--- Try it ---
Transcribe word for word the section of the records below that opens with the line containing "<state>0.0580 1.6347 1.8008" and closes with the line containing "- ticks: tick"; drop every picture.

--- Records for the task ---

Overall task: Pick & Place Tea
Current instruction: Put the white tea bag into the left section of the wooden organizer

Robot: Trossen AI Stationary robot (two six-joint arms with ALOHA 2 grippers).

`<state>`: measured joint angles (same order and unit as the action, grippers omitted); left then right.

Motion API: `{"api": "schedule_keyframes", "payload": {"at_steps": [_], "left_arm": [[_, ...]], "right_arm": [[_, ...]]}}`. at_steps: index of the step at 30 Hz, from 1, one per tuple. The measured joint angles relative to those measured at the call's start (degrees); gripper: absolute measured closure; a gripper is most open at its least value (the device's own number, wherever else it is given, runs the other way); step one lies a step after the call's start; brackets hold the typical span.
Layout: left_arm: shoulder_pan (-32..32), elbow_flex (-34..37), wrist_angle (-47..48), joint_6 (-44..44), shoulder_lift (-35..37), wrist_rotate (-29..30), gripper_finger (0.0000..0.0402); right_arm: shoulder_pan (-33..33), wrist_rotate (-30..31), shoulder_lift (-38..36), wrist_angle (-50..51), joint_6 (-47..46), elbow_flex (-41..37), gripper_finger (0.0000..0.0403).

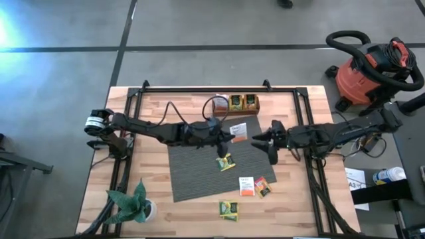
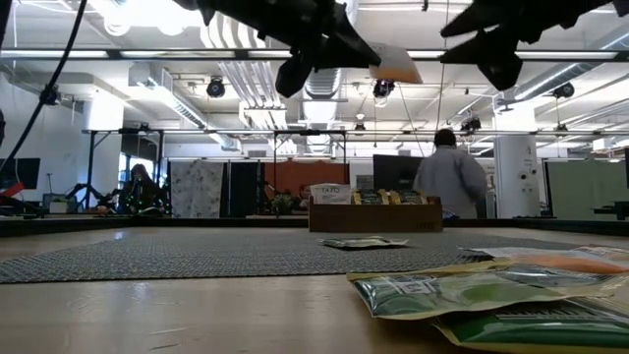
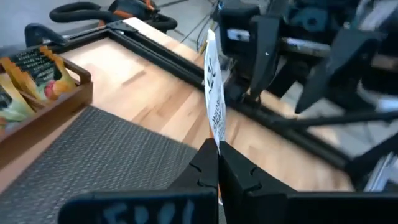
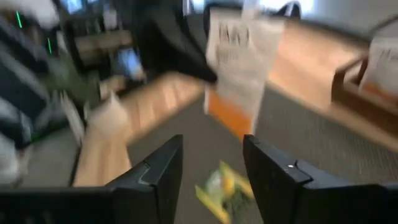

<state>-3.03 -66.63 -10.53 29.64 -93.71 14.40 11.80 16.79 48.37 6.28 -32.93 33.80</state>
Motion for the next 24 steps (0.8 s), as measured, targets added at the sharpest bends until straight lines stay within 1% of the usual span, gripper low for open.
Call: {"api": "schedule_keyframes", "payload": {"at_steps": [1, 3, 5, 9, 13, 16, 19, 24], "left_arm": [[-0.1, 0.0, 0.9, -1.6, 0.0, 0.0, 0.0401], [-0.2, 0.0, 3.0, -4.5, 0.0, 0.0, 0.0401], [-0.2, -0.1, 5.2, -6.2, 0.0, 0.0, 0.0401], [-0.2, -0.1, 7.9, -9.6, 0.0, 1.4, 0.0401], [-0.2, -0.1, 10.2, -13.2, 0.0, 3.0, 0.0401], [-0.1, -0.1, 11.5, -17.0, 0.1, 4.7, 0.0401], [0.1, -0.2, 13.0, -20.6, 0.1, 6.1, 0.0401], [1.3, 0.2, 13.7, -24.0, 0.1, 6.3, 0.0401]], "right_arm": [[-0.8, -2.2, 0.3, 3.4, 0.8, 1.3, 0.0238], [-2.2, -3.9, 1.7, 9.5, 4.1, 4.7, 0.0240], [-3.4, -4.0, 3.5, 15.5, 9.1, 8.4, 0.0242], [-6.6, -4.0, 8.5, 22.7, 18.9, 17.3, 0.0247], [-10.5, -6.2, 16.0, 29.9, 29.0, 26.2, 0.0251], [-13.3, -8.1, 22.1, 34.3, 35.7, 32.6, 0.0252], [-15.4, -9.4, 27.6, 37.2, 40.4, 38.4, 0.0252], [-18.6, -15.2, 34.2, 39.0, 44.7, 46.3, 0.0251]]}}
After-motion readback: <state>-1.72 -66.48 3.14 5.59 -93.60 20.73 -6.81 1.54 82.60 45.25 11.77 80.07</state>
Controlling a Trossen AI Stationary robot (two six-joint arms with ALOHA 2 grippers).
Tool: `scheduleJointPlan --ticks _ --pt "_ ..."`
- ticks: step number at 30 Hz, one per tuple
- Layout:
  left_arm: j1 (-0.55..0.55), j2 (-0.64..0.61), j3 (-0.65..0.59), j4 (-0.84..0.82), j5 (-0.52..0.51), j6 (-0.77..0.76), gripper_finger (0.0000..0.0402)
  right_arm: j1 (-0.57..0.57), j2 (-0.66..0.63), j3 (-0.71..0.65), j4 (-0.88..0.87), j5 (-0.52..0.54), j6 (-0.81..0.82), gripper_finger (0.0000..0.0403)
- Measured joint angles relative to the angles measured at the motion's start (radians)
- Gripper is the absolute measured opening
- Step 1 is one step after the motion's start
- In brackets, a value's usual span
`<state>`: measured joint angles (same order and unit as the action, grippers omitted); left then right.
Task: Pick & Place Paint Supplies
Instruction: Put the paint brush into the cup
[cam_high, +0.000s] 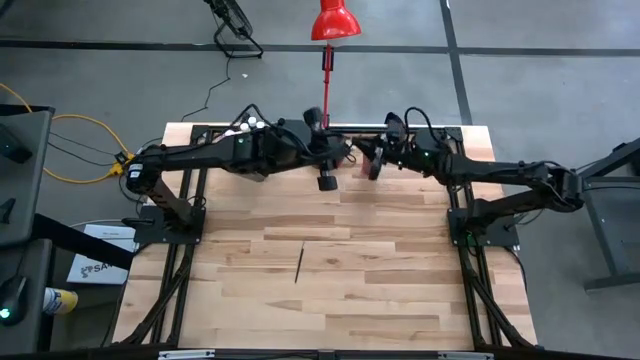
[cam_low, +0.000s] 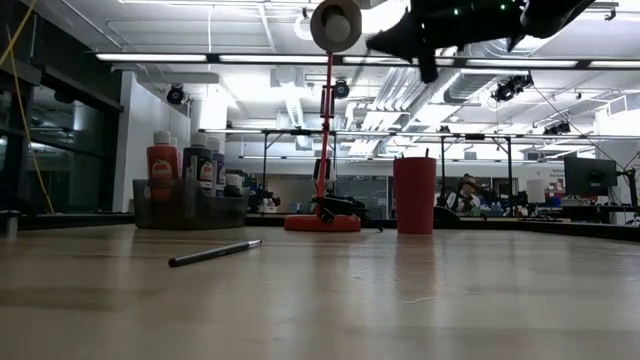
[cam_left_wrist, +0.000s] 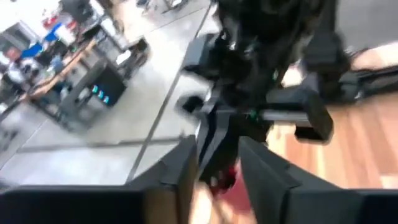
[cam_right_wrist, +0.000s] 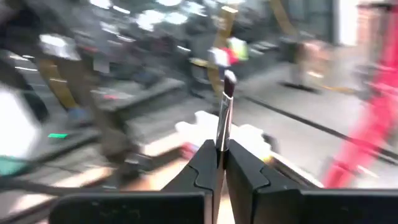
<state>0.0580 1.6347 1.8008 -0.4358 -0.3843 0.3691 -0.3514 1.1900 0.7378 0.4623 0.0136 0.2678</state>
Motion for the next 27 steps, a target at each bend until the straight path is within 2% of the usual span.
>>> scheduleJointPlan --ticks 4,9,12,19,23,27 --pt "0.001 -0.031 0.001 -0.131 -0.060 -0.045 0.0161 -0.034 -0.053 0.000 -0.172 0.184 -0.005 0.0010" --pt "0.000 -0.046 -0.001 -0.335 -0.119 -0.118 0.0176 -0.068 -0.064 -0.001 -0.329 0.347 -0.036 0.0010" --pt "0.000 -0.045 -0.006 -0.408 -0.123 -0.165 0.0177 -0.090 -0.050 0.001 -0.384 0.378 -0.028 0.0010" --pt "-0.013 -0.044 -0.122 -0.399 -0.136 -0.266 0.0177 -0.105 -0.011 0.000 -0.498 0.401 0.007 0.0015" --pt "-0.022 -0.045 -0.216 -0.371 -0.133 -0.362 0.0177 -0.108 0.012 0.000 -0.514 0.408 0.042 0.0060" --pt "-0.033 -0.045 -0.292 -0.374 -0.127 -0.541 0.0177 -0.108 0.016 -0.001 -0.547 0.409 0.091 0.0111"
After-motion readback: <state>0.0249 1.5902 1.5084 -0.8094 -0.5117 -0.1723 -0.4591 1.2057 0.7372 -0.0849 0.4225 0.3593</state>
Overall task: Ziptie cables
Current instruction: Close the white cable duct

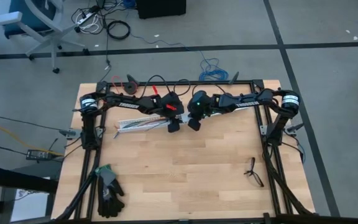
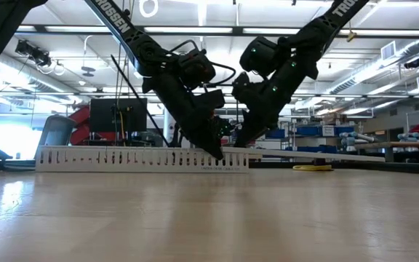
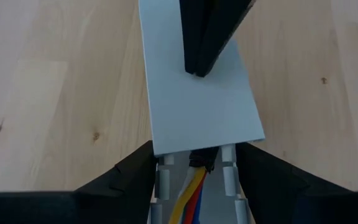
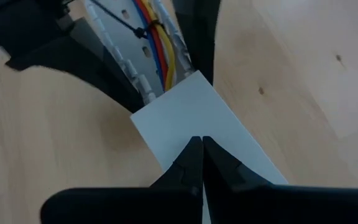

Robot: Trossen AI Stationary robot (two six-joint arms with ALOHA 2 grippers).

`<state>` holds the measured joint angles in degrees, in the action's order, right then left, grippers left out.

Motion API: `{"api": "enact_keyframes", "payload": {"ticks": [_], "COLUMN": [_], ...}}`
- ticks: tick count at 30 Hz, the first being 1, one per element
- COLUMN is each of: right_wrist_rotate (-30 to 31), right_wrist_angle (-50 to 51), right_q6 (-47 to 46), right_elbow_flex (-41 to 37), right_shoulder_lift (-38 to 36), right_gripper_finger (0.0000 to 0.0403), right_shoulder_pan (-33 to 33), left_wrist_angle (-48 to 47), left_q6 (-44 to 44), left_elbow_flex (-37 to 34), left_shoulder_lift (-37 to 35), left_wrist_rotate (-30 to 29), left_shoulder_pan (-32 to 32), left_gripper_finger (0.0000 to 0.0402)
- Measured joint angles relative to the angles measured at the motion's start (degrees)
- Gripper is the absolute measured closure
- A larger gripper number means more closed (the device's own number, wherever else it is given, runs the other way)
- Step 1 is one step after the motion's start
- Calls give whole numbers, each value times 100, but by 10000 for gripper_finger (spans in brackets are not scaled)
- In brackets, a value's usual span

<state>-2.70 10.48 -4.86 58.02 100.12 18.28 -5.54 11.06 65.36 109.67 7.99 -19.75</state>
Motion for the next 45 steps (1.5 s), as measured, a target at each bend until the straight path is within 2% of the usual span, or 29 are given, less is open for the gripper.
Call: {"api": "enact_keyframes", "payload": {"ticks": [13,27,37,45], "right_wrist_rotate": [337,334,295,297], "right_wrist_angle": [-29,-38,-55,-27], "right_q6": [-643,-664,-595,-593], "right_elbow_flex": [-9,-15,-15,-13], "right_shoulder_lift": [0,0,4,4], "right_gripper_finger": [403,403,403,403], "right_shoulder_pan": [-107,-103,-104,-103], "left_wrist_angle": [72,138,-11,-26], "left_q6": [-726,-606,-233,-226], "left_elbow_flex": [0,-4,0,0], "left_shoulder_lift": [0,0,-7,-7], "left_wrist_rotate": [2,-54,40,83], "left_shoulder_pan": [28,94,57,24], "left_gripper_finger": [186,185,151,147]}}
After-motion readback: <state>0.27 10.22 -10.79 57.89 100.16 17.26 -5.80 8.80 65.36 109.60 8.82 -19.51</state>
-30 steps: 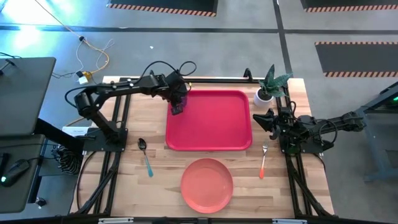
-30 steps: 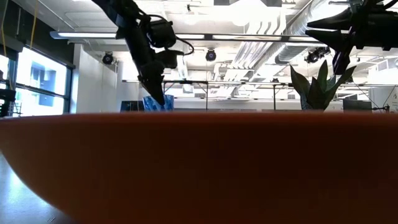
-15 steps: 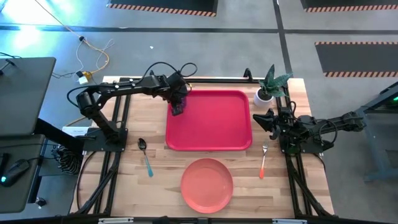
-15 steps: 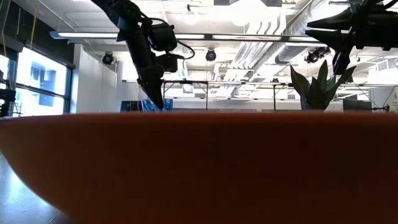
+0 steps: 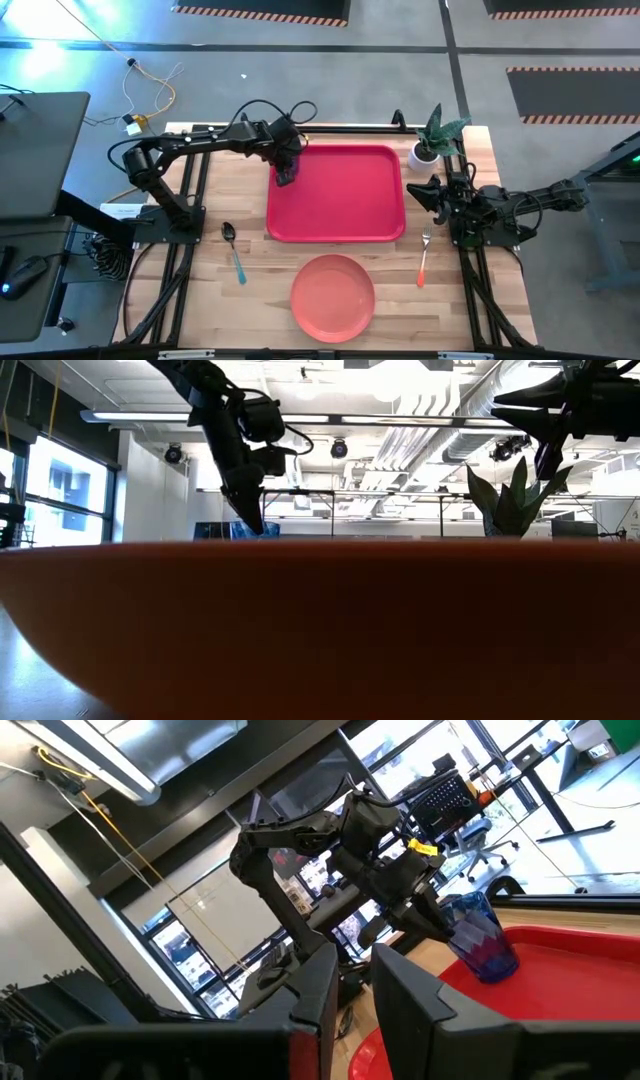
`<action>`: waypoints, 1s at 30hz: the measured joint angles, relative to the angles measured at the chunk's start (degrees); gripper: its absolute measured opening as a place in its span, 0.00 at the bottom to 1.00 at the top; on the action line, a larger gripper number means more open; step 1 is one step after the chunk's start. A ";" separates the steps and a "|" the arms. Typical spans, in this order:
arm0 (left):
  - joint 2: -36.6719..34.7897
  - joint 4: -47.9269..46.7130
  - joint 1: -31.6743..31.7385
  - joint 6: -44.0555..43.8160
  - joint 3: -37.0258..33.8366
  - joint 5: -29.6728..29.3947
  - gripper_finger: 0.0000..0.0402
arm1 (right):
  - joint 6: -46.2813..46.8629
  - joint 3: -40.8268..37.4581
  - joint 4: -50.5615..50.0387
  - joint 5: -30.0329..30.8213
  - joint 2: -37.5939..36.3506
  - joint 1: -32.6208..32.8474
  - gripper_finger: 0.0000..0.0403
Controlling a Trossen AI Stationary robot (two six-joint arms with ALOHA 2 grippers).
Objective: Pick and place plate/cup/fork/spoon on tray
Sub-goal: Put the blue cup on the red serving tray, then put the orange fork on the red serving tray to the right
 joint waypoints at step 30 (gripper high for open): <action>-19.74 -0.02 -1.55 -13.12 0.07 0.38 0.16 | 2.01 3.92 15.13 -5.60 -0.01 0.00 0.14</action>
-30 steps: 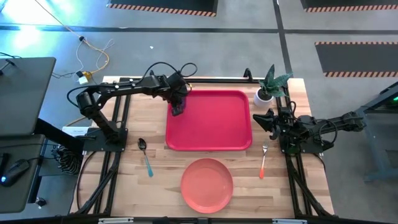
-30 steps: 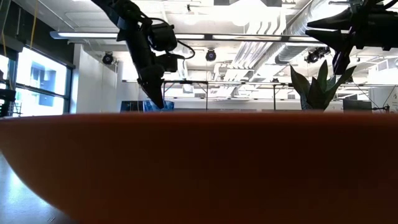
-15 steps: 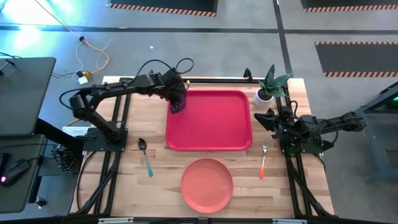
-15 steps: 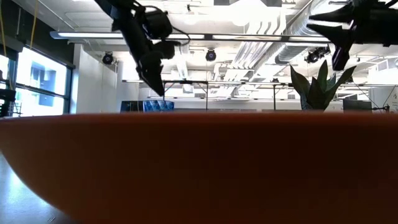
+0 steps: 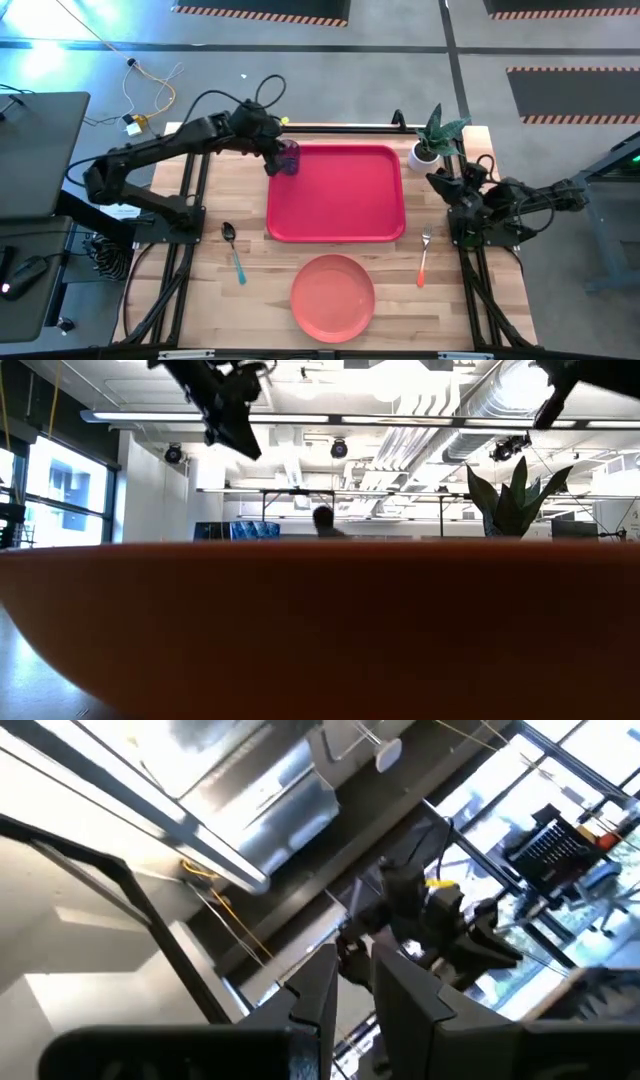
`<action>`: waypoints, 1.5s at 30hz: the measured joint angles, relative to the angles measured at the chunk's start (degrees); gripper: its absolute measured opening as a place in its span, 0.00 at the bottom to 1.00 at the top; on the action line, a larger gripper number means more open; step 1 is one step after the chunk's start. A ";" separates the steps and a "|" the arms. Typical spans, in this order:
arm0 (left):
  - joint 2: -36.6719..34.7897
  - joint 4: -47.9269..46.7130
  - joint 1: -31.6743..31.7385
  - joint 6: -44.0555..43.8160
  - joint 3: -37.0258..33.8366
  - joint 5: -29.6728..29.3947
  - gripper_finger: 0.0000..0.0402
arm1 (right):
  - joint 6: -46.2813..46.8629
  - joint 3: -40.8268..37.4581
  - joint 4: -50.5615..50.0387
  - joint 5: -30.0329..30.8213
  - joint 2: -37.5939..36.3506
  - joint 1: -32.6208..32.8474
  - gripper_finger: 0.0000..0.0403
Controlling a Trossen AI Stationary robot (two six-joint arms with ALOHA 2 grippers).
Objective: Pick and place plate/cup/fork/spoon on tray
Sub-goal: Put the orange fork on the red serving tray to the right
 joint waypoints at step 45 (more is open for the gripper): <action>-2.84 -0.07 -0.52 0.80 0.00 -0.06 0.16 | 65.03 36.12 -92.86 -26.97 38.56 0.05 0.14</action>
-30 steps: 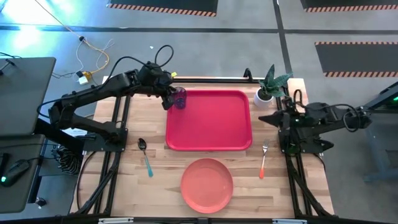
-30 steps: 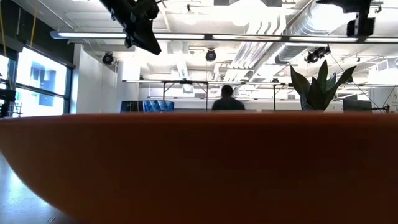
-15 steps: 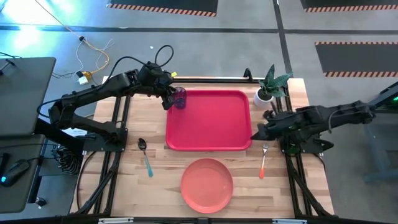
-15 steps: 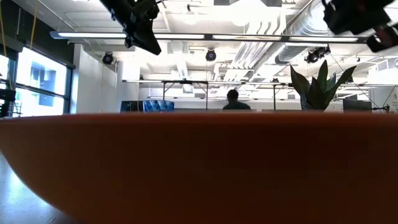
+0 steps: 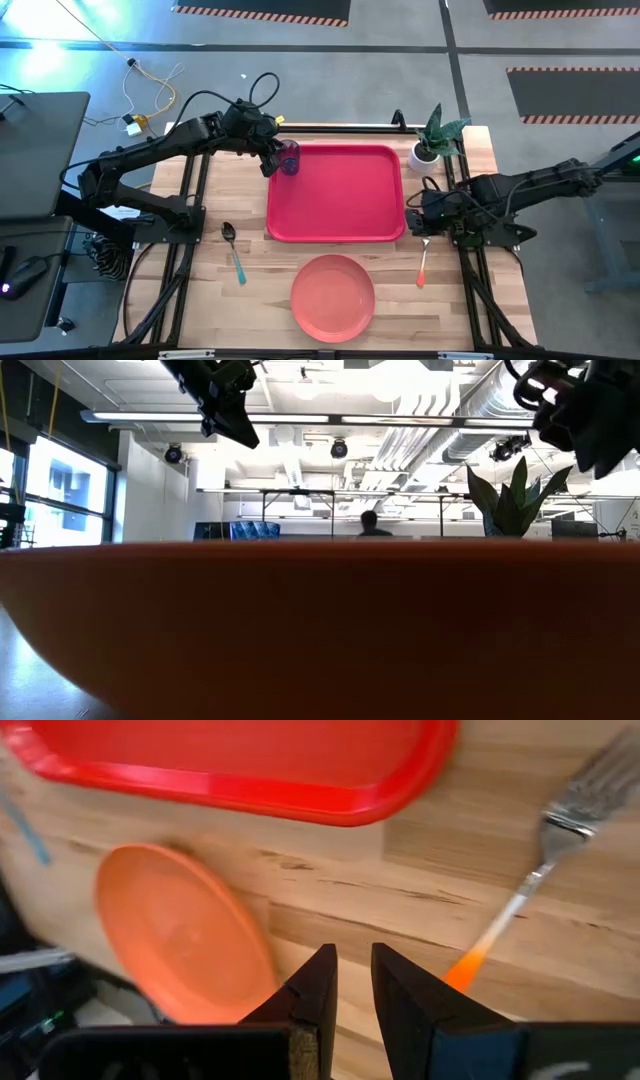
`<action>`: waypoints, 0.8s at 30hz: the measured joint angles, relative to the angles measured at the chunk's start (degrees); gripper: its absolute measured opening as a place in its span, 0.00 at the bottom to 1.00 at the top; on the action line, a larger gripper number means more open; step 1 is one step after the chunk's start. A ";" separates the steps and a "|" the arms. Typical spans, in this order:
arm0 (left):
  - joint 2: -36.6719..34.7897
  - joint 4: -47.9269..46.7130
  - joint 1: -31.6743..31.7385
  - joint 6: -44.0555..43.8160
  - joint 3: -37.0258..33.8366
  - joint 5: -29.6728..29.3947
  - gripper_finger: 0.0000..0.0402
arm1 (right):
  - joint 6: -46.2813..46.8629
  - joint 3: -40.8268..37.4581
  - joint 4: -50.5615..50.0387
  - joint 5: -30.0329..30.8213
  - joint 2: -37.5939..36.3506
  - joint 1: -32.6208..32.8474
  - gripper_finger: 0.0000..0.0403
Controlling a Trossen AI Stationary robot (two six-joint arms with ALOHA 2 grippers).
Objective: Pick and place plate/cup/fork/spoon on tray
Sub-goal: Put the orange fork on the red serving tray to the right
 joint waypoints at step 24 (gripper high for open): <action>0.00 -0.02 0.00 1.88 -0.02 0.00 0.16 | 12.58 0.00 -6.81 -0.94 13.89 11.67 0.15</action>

--- Problem solution ---
<state>0.0580 1.6347 1.8008 -0.4358 -0.3843 0.3691 -0.3514 1.1900 0.7378 0.4623 0.0136 0.2678</state>
Motion for the next 27 steps, a target at each bend until the straight path is within 2% of the usual span.
>>> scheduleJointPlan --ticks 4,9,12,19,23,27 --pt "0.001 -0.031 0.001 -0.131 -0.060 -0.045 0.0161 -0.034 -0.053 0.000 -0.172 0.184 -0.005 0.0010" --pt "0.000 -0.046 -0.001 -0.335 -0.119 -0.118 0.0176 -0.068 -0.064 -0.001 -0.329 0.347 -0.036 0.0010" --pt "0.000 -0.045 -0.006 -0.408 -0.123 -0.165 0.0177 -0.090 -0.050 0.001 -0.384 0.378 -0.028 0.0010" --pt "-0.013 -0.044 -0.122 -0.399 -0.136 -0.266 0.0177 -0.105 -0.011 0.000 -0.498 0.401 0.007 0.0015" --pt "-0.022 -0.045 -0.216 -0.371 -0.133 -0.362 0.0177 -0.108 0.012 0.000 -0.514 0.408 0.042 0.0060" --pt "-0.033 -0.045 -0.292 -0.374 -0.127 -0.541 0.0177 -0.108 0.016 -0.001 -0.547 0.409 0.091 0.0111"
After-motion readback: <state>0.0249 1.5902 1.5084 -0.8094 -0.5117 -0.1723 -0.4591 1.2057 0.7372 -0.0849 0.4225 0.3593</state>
Overall task: Ziptie cables
Current instruction: Close the white cable duct


Robot: Trossen AI Stationary robot (two six-joint arms with ALOHA 2 grippers).

`<state>` holds the measured joint angles in degrees, in the action's order, right then left, grippers left out.

Motion API: `{"api": "enact_keyframes", "payload": {"ticks": [_], "COLUMN": [_], ...}}`
- ticks: tick count at 30 Hz, the first being 1, one per element

The exercise has been finished.